Memoirs of the Comtesse Du Barry: With Minute Details of Her Entire Career as Favorite of Louis XV
Memoirs of the Comtesse Du Barry: With Minute Details of Her Entire Career as Favorite of Louis XV
Etienne-Léon, baron de Lamothe-Langon
Jeanne Bécu was born the illegitimate daughter of a seamstress in a provincial French town. By her twenties, she had conquered Paris as one of its most celebrated courtesans. By her thirties, she had become the Comtesse du Barry and the official favorite of Louis XV, the most powerful man in France.
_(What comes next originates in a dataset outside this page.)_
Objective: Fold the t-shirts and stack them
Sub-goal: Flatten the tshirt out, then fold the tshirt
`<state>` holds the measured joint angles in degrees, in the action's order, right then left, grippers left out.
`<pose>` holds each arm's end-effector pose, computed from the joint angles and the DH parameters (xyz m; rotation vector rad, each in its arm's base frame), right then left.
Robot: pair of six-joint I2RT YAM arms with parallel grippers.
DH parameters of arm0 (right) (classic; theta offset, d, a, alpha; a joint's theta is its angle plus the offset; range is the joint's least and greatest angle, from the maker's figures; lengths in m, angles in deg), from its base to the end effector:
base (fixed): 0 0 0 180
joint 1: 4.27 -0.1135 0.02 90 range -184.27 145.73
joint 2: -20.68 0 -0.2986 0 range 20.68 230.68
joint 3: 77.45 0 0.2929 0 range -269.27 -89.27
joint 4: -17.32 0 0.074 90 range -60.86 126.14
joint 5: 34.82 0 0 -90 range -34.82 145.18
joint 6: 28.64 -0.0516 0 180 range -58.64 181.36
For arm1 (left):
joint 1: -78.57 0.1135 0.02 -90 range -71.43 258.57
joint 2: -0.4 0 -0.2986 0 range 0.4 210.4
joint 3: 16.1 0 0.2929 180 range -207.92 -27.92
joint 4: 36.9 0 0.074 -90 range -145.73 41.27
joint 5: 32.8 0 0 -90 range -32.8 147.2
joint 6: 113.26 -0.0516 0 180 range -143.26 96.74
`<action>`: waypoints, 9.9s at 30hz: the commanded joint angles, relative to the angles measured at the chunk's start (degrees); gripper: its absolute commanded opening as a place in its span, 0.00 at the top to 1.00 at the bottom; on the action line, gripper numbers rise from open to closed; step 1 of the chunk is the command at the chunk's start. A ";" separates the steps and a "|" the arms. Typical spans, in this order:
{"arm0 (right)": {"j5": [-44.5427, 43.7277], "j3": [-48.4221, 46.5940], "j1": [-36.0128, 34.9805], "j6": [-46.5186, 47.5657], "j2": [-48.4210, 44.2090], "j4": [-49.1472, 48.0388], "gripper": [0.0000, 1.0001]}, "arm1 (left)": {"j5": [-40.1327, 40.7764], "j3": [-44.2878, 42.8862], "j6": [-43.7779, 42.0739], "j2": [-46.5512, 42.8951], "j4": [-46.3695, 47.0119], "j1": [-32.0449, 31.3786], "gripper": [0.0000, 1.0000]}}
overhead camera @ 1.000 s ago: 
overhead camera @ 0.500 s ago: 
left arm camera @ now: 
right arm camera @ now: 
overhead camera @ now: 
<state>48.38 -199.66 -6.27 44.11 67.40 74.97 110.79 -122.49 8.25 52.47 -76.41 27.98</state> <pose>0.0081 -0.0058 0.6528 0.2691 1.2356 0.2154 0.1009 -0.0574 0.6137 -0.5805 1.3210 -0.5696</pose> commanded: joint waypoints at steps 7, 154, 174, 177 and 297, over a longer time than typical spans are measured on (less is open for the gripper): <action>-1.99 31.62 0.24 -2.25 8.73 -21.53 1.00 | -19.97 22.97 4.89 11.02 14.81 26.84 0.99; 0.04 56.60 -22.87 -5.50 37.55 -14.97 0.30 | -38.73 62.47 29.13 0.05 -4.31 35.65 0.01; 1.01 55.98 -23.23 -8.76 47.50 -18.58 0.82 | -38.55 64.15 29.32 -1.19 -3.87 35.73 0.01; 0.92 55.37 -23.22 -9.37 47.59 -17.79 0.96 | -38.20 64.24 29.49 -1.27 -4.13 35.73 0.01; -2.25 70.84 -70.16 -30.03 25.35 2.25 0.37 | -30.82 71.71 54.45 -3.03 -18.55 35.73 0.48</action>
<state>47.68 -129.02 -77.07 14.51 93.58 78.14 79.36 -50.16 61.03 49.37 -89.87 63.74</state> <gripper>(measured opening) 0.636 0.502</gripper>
This novel traces her extraordinary ascent through the poisoned gardens of Versailles, where every smile conceals a dagger and every favor carries a price. The narrative captures the intoxicating machinery of eighteenth-century court life: the endless intrigues, the ruthless competition for the king's attention, the precarious balance between rise and ruin. Jeanne must transform herself from streetwise beauty into a diplomatic player capable of navigating the deadliest social arena in Europe. Yet even as she achieves triumph, the revolutionary winds are beginning to blow. Written shortly after the French Revolution had ended, this book operates on two levels: as a seductive portrait of one woman's audacious climb and as a elegy for a world that burned. It remains fascinating not because Jeanne was virtuous, but because she was vivid. Her story asks what a woman could become when she possessed only her wit, her beauty, and an unshakeable will to matter.